• Work item: Find the lines below holding the word "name" and copy each of them.

• Records to process:
--- START ---
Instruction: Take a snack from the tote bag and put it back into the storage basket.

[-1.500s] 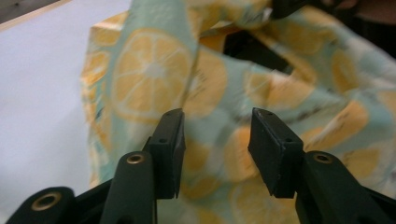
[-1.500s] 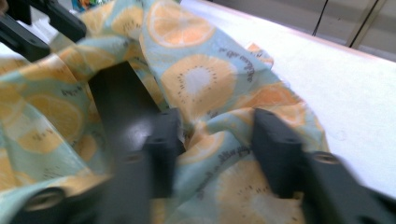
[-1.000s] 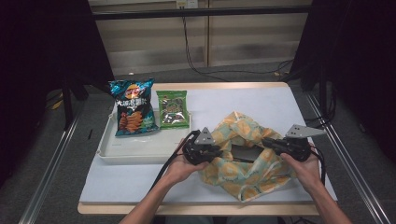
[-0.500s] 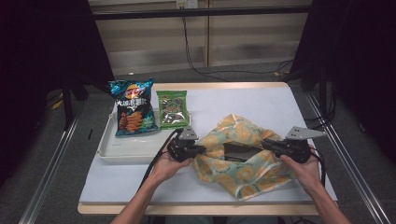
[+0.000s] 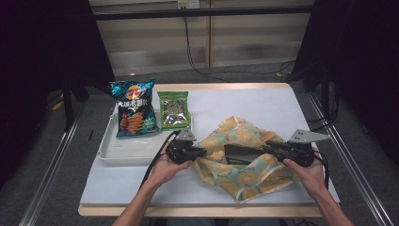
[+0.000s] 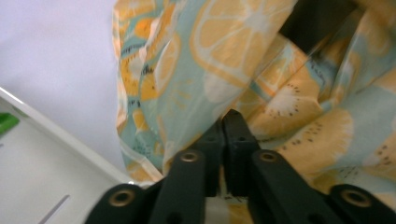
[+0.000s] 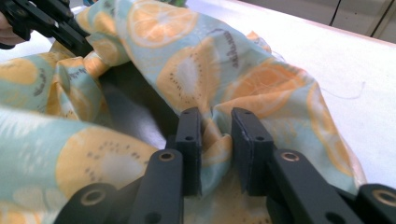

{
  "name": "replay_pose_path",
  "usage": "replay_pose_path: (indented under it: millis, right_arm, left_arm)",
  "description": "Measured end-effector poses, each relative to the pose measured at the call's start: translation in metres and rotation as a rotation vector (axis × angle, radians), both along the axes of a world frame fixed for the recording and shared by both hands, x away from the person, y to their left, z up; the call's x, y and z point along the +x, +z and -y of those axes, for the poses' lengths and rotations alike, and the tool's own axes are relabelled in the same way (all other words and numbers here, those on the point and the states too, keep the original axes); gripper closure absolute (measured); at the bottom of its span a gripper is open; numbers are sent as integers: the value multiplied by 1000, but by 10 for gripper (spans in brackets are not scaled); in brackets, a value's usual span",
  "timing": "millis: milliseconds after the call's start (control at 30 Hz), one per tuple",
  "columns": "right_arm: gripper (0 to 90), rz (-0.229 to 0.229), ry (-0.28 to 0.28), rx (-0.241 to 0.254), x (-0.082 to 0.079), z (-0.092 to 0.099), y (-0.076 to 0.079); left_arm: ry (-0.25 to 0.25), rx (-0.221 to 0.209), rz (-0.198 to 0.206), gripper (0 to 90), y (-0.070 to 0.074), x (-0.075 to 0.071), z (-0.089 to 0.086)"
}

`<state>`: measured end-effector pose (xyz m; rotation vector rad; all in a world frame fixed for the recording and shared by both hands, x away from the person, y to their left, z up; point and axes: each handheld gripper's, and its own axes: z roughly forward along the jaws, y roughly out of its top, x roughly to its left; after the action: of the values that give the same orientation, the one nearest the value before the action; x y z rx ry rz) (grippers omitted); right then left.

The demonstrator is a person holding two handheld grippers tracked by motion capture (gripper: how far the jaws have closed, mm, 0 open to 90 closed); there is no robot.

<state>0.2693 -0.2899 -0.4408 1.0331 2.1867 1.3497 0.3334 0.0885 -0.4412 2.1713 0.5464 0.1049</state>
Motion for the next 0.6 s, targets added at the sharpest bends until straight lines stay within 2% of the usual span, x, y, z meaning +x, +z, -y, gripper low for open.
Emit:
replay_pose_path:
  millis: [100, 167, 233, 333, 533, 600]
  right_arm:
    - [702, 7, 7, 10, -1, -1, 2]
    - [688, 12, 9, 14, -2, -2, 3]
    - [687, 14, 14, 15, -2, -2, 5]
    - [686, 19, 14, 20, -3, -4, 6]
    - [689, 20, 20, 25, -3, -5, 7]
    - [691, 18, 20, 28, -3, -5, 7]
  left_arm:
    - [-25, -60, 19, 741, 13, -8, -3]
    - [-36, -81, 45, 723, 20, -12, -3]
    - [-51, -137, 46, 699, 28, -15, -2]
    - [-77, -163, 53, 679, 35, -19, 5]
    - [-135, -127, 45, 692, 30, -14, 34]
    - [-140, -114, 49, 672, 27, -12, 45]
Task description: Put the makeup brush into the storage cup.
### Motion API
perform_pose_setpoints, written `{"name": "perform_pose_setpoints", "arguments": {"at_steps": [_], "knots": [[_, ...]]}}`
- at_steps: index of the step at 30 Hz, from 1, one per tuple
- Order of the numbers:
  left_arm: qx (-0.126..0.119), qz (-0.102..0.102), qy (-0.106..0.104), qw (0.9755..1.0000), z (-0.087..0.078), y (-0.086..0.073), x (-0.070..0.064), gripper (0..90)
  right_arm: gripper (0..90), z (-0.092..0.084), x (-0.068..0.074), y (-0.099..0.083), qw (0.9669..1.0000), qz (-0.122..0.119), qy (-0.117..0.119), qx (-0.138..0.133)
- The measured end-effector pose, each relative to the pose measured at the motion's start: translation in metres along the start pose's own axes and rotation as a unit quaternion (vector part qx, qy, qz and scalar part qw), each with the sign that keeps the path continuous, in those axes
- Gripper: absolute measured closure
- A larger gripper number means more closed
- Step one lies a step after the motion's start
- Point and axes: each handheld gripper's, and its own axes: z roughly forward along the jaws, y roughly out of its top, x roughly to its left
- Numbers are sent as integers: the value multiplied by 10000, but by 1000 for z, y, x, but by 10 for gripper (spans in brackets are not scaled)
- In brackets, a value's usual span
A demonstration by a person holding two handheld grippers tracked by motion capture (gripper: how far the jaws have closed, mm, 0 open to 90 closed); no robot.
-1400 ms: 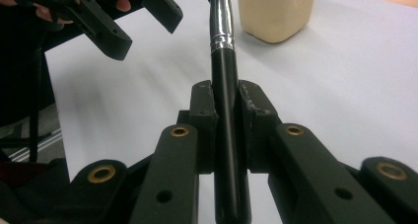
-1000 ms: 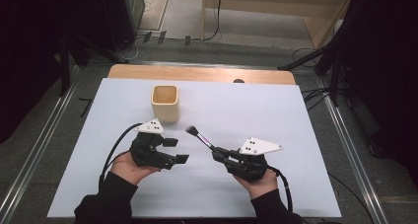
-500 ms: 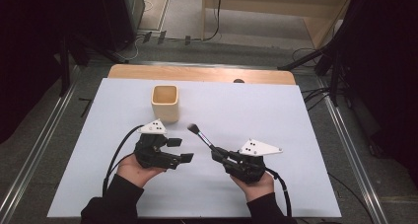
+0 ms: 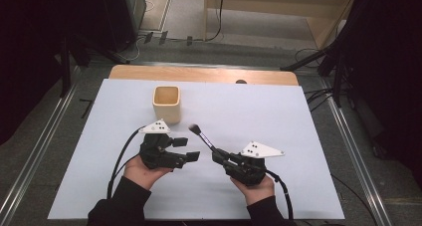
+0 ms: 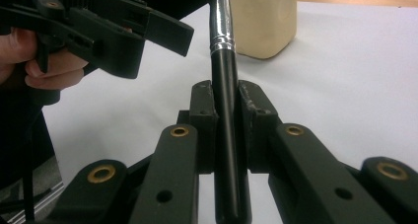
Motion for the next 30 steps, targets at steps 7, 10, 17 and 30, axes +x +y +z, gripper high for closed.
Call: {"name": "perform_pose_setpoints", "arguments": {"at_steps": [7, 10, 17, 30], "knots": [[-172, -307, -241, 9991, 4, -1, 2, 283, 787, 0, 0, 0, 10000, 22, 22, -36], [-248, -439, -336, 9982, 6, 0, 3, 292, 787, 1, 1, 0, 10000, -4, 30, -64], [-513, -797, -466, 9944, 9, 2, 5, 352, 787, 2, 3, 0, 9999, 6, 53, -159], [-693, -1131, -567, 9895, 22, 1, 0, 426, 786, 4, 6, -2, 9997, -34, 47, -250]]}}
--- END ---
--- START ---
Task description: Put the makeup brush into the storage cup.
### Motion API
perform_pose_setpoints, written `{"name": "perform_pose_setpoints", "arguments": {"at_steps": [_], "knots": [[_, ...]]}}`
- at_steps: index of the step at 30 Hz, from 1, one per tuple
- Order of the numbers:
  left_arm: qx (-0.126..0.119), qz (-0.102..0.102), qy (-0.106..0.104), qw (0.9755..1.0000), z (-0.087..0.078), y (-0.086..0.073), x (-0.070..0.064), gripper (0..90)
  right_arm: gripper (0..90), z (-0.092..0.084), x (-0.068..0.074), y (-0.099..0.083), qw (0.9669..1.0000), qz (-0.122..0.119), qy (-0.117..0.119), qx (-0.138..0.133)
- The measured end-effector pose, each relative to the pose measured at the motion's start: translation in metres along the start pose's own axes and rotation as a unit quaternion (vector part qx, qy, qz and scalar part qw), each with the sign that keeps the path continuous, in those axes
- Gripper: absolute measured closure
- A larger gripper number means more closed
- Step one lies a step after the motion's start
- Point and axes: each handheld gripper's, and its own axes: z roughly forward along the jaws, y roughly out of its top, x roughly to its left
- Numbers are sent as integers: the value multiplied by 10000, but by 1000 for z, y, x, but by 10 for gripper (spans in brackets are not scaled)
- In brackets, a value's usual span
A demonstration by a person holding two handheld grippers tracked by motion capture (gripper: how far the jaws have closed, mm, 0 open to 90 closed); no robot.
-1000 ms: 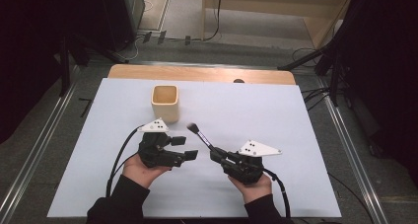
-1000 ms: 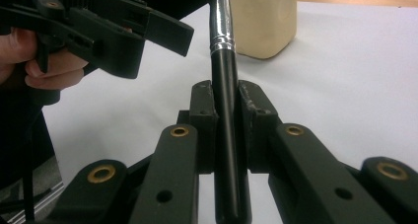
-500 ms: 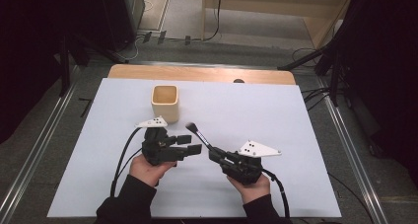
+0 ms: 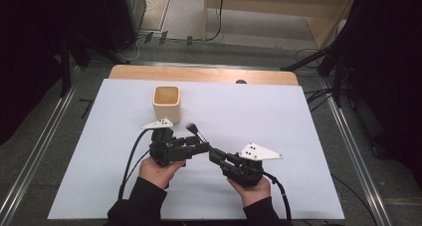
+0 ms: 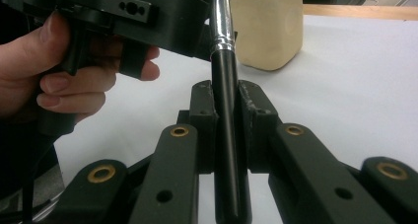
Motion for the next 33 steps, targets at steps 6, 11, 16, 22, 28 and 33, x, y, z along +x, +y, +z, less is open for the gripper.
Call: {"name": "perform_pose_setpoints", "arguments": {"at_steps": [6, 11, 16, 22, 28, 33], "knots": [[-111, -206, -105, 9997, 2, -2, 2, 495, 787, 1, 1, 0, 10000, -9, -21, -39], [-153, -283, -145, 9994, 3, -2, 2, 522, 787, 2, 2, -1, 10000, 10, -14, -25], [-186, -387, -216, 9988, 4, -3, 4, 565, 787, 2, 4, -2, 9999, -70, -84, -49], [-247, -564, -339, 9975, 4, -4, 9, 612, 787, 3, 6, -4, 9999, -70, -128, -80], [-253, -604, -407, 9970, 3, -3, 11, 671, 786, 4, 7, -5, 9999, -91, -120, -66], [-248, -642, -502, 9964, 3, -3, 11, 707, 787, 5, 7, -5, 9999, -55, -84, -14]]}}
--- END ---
• Exercise answer:
  "name": "replay_pose_path",
perform_pose_setpoints, written `{"name": "perform_pose_setpoints", "arguments": {"at_steps": [_], "knots": [[_, ...]]}}`
Call: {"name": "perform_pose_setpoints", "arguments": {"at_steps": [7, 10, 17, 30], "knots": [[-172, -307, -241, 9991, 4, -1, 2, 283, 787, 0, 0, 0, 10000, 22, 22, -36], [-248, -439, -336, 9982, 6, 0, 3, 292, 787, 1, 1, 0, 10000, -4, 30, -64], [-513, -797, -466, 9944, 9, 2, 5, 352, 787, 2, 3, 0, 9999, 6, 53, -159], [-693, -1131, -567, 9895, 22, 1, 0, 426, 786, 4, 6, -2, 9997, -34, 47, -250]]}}
perform_pose_setpoints, written `{"name": "perform_pose_setpoints", "arguments": {"at_steps": [_], "knots": [[_, ...]]}}`
Call: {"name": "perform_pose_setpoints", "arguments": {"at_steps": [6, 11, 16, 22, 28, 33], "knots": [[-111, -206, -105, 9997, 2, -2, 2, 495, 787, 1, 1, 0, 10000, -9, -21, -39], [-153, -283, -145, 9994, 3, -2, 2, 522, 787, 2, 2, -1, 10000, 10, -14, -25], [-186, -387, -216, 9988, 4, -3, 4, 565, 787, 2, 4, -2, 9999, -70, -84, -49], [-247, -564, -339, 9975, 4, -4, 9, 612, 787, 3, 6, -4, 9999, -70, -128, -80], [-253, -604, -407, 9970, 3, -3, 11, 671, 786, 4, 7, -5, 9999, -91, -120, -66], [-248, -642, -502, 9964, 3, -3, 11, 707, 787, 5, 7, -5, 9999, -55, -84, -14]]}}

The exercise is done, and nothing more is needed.